# What you are asked to do
Only the lines from the start of the material through the line containing "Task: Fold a" are to be extracted, exactly as they appear.

# Available data
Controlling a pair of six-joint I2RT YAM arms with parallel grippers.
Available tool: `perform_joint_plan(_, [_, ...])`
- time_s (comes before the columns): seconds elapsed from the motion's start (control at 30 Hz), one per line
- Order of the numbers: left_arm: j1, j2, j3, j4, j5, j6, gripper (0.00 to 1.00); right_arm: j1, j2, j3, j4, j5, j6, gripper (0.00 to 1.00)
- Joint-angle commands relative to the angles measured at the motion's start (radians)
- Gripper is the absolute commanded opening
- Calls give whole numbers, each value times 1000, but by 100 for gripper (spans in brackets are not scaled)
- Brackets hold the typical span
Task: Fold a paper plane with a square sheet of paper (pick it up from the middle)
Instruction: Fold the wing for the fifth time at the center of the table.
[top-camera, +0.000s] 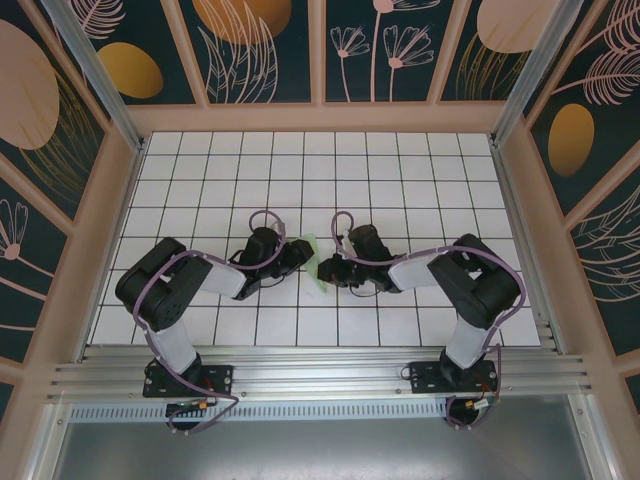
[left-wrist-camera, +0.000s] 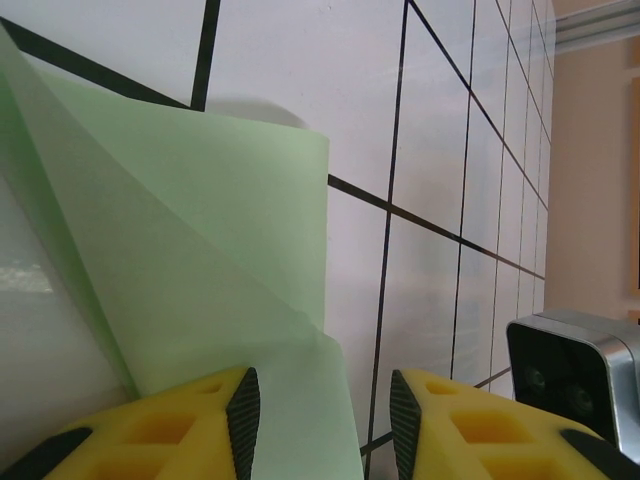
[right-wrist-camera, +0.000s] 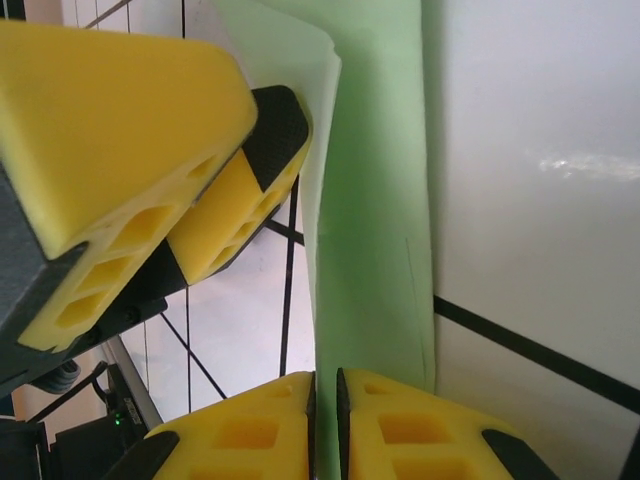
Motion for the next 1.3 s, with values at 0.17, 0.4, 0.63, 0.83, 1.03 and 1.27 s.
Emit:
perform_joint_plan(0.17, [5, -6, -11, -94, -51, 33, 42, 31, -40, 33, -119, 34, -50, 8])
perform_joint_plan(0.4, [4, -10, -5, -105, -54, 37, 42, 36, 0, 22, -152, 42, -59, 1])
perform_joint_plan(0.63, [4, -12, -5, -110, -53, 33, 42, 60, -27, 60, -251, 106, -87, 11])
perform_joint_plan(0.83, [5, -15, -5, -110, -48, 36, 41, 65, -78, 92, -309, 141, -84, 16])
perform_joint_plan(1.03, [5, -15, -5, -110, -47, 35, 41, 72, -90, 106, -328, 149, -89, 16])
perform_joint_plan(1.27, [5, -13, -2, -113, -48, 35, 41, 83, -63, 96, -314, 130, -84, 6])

# Solution to this task
Controlling a pair of six-joint I2RT YAM arms with parallel grippers.
Available tool: `perform_joint_plan(_, [_, ...])`
- time_s (comes before the columns): seconds elapsed from the motion's start (control at 30 Hz), one per line
- Order of the numbers: left_arm: j1, j2, j3, j4, j5, j6, gripper (0.00 to 1.00); right_arm: j1, j2, j3, j4, j5, j6, gripper (0.00 to 1.00)
- Joint-angle commands relative to the angles measured at the motion's start (radians)
- Gripper is the absolute commanded opening
- Calls give whole numbers, each value times 1000, but by 100 for gripper (spans in brackets are not scaled)
- Brackets hold the typical span
Task: Fold a paper plane with a square sheet of paper (pick it up from the middle)

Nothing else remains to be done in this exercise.